**Work request:** Whenever a line below holds the word "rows", count it; then give the total and nothing else.

**Data provided:**
•••

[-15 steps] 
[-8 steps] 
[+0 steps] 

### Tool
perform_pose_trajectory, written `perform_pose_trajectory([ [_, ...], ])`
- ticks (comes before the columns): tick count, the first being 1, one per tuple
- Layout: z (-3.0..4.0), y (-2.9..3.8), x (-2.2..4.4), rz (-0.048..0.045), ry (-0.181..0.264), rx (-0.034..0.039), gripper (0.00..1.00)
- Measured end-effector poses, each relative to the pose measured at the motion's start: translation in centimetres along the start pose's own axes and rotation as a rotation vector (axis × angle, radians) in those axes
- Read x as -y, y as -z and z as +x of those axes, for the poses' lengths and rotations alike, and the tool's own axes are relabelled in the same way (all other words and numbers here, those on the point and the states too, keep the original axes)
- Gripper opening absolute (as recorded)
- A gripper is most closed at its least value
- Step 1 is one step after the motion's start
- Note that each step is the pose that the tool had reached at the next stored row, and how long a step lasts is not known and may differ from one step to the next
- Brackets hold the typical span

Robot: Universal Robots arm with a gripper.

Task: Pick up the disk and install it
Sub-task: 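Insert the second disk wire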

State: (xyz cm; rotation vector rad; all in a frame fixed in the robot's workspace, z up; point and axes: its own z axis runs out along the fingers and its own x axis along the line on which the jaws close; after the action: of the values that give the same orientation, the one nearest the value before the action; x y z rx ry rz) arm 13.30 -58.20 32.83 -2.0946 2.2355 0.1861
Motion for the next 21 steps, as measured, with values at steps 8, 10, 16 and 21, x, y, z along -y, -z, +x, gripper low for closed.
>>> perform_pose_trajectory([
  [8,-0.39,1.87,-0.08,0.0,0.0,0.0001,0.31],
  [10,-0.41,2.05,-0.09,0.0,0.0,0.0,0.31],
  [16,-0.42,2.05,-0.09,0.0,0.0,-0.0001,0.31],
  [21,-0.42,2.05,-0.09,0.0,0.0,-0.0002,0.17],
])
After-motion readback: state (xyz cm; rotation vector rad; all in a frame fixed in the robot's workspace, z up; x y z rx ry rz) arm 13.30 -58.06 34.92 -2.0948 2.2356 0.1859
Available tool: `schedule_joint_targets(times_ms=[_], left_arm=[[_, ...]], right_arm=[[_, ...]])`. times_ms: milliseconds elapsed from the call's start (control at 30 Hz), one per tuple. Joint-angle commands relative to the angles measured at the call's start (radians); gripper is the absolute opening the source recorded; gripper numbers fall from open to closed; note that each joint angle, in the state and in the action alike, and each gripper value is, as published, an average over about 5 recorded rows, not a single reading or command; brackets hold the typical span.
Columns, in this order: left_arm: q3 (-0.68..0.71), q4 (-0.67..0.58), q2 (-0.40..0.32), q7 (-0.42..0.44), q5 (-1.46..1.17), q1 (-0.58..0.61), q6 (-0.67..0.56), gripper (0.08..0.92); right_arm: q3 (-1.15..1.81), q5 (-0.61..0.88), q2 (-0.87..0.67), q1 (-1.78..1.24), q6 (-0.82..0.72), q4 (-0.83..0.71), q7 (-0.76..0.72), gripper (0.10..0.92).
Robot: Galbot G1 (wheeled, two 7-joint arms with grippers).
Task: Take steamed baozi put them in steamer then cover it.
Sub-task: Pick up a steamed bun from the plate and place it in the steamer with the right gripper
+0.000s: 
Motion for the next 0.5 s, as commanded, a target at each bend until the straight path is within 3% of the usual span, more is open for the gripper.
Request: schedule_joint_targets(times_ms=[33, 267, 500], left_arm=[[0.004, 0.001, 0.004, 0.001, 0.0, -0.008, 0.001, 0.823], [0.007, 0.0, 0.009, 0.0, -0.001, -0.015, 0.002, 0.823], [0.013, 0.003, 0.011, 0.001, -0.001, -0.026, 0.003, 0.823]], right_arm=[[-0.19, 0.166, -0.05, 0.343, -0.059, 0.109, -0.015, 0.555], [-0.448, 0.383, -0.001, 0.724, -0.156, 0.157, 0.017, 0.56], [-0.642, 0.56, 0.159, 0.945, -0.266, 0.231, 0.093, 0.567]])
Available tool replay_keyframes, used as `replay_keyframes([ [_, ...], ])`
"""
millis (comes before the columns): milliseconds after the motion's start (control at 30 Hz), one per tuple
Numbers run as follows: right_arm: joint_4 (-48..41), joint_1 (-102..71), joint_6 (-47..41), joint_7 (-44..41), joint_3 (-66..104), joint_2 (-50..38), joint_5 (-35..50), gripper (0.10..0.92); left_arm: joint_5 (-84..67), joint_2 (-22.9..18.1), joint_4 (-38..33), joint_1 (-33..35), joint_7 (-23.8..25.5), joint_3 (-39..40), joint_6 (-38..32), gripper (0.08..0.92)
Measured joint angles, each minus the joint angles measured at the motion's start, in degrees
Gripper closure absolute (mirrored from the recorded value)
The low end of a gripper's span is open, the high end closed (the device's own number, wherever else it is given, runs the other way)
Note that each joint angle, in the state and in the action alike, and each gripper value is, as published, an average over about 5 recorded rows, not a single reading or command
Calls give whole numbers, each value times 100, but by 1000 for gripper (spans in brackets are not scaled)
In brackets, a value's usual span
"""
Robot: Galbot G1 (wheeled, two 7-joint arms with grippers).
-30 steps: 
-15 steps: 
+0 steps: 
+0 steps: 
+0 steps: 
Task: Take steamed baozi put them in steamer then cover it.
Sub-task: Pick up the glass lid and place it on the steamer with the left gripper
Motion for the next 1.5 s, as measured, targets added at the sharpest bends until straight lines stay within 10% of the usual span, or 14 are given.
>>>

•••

**Output below:** 2